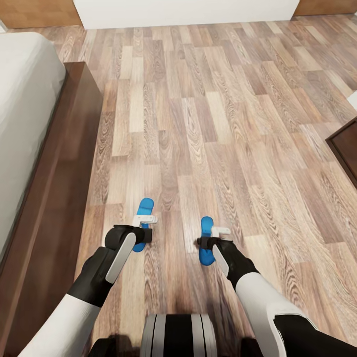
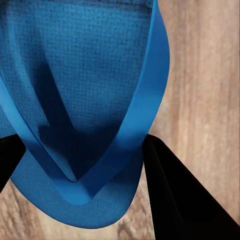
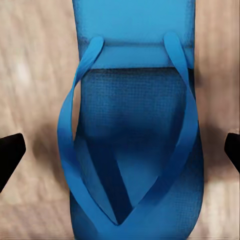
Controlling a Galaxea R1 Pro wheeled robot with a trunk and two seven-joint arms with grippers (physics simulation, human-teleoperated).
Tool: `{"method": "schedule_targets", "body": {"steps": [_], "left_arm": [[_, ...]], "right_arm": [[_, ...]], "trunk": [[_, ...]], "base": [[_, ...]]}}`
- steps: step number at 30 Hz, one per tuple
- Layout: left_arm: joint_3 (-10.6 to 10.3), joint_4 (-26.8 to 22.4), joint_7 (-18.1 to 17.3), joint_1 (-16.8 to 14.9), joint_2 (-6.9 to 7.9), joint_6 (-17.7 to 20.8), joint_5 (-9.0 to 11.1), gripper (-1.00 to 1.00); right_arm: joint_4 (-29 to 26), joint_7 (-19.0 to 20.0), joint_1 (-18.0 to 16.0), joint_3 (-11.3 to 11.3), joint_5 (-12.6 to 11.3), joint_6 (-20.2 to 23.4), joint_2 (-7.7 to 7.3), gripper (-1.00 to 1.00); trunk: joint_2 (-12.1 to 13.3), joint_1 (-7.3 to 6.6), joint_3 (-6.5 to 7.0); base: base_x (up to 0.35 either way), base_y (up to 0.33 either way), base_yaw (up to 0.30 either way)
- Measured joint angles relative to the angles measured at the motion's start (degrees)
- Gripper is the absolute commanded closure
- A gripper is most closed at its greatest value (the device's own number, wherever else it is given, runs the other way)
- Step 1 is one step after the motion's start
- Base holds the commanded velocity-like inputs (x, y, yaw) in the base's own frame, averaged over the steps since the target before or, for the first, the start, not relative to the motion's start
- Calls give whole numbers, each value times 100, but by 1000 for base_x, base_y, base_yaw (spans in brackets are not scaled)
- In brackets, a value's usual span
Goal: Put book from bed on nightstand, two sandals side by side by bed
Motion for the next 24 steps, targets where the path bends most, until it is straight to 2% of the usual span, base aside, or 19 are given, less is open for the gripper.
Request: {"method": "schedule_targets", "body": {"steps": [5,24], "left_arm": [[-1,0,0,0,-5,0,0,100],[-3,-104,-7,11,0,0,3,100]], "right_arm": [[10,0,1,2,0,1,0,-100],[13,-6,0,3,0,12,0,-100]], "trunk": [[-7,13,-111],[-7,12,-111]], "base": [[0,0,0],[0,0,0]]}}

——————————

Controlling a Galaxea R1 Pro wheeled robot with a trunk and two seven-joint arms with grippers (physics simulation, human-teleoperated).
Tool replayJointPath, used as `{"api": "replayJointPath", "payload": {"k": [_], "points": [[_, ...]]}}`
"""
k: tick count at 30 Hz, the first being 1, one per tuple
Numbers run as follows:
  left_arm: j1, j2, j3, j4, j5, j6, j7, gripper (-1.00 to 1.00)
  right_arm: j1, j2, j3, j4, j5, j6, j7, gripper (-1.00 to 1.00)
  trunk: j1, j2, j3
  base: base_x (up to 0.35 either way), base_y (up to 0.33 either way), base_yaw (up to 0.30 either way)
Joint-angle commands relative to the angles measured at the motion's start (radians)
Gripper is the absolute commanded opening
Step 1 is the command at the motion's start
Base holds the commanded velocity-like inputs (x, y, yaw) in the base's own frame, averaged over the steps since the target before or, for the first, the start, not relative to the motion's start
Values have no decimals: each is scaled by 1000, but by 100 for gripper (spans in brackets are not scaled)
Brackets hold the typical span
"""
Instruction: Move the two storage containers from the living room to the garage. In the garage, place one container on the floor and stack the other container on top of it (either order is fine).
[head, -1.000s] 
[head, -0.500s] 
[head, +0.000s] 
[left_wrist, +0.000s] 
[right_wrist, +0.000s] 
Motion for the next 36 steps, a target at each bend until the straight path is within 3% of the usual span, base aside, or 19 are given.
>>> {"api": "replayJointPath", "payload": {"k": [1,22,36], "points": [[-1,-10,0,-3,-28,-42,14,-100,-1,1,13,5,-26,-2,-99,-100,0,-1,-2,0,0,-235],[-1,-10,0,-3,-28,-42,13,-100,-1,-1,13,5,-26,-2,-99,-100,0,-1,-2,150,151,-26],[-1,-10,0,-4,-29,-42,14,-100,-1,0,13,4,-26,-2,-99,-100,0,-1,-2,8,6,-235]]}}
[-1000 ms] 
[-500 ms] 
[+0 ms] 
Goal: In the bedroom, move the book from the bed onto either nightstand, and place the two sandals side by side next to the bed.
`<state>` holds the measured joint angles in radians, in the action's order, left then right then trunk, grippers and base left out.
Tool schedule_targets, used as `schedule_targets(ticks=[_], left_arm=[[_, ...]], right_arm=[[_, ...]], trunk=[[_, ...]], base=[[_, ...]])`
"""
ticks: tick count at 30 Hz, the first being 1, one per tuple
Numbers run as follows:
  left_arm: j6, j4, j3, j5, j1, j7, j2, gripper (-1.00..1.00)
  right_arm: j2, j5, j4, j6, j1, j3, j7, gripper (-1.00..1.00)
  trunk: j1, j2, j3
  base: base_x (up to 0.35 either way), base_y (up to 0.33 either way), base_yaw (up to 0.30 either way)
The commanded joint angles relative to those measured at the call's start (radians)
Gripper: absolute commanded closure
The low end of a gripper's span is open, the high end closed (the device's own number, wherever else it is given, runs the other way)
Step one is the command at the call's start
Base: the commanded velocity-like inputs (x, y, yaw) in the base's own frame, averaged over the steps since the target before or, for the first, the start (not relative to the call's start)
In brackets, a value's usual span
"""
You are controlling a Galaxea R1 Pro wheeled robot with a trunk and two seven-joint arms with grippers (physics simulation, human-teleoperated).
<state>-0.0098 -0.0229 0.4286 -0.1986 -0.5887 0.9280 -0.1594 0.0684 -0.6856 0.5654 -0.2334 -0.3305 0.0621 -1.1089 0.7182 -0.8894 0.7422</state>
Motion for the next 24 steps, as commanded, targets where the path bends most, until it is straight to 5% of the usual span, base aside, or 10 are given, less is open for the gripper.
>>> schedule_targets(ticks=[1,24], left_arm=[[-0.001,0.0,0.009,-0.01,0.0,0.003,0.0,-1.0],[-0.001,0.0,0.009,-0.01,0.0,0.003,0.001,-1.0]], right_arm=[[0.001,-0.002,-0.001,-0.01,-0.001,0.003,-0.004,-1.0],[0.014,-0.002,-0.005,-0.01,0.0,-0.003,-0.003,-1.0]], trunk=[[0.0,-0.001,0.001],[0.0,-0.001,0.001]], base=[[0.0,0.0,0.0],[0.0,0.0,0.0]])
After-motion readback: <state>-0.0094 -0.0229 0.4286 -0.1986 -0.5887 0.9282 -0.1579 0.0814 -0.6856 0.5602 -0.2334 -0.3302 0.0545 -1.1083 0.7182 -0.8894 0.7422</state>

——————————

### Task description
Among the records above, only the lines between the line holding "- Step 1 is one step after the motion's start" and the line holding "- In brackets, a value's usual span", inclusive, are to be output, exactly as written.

### Your response
- Step 1 is one step after the motion's start
- Base holds the commanded velocity-like inputs (x, y, yaw) in the base's own frame, averaged over the steps since the target before or, for the first, the start, not relative to the motion's start
- Calls give whole numbers, each value times 100, but by 1000 for base_x, base_y, base_yaw (spans in brackets are not scaled)
- In brackets, a value's usual span

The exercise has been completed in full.